▶ Requirement: Return, word for word, only the lines of the data below that lie between the line with "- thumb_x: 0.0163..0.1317" and the line with "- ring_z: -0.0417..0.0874", those two lines included.

▶ Information provided:
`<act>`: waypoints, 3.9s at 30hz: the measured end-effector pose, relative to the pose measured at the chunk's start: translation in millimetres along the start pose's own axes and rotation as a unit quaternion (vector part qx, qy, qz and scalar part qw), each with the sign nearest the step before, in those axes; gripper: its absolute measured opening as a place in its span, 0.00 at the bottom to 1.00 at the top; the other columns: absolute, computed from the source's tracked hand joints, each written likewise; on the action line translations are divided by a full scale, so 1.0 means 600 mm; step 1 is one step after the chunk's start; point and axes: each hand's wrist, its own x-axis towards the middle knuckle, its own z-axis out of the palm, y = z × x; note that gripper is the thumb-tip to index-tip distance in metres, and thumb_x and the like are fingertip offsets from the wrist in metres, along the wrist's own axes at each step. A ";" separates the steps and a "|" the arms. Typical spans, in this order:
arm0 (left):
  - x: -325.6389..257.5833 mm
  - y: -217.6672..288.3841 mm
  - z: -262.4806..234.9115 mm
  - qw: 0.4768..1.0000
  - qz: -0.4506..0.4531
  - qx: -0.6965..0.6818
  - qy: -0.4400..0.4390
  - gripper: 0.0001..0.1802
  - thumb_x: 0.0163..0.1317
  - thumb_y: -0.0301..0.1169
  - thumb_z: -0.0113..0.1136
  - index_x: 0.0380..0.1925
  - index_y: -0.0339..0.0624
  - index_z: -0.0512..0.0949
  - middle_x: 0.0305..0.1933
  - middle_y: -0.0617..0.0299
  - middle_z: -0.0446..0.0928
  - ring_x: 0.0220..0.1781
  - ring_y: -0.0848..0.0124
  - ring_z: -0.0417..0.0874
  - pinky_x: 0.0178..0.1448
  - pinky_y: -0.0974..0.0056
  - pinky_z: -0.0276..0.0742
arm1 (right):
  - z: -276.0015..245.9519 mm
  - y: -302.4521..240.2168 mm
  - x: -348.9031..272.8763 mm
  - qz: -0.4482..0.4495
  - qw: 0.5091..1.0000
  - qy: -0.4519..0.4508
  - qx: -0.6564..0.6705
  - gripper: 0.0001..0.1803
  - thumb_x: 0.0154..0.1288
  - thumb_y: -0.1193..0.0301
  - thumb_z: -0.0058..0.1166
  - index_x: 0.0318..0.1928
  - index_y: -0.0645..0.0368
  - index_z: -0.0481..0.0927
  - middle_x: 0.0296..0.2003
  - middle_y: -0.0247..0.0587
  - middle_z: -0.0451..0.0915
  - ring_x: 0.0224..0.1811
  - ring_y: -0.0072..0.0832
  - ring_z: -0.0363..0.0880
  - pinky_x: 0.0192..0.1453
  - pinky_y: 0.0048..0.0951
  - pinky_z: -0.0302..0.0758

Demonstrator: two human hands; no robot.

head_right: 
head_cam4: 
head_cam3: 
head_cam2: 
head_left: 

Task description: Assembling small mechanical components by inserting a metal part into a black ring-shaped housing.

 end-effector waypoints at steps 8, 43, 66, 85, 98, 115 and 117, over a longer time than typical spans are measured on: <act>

▶ Answer space:
  - thumb_x: 0.0163..0.1317
  - thumb_y: -0.0301..0.1169
  - thumb_z: -0.0113..0.1136
  - index_x: 0.0380..0.1925
  - index_y: -0.0339..0.0624
  - index_z: -0.0512..0.0949
  - middle_x: 0.0305..0.1933
  - middle_y: -0.0617..0.0299
  - middle_z: -0.0446..0.0928
  - ring_x: 0.0220..0.1781
  - ring_y: -0.0848..0.0124
  - ring_z: -0.0417..0.0874

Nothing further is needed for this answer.